Zaid was born in 1886 in Zima, a town in Irkutsk Oblast, Siberia. His father had been deported from Vilna to Siberia due to revolutionary activity and his mother was a Subbotnik, whose parents had converted and were exiled as a result. In 1889 the mother was murdered by a bandit and the family moved to Irkutsk. In 1901 they returned to Vilna, where his father remarried. Two years later, the father died, too. The orphaned teenager met Michael Helpern, a First Aliyah pioneer sent to Vilna to promote immigration to Palestine. Zaid moved to Palestine in 1904 under the auspices of the Zionist Labour Movement. He worked at the winery in Rishon Letzion, where he met Israel Shochat, as a construction worker in Ben Shemen and a stonemason in Jerusalem.

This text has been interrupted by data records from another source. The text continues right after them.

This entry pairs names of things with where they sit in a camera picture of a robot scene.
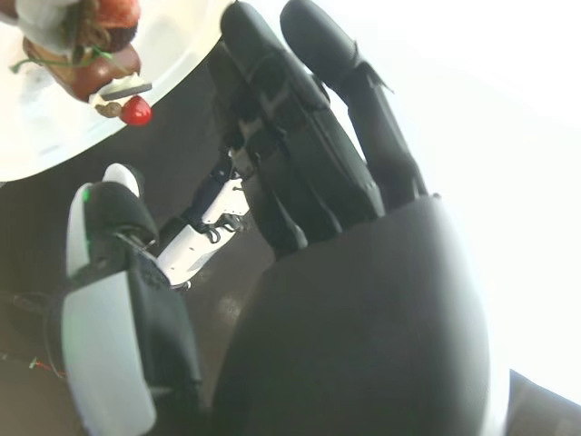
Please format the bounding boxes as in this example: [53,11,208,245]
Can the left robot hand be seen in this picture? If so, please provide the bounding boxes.
[61,0,514,436]

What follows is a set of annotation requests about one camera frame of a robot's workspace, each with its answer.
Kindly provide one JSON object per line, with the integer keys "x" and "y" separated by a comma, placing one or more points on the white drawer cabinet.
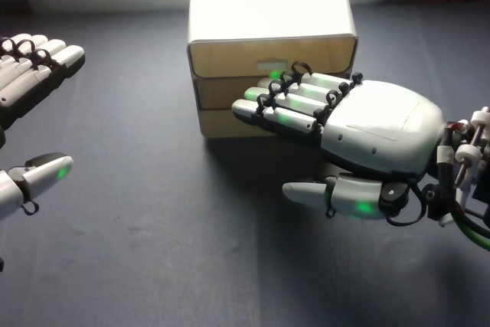
{"x": 268, "y": 1}

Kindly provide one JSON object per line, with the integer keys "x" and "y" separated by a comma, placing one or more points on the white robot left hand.
{"x": 23, "y": 74}

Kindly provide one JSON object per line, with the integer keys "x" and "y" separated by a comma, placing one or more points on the grey table cloth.
{"x": 153, "y": 246}

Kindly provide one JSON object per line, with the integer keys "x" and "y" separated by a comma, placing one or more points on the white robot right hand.
{"x": 383, "y": 128}

[edit] Life in pre-state Israel

In 1907, he helped establish the first Jewish watchmen's organization, the clandestine "Bar-Giora". Two years later, in 1909, he was one of the founders of Hashomer, a Jewish defense organization, to safeguard the Jewish agricultural settlements in Palestine. Zaid was a founder of Kfar Giladi and Tel Hai. In 1926, when Hashomer was replaced by the Haganah, Zaid moved to Sheikh Abrik in the Valley of Jezreel, where he worked as a watchman, overseeing the lands of the JNF. While digging the foundations for his family home, he uncovered ancient remains that led to the discovery of the necropolis of Beit She'arim. [1]

Zaid survived two attacks by Arab marauders, but on the night of July 10, 1938, he was murdered. [2]

[edit] Commemoration

On a hilltop overlooking the Jezreel Valley is a bronze statue of Alexander Zaid on horseback sculpted by David Polus[3] The settlements, Beit Zaid and Givat Zaid were named after him. The poet Alexander Penn dedicated his poem, Adamah, Admati ("Land, My Land") to Alexander Zaid.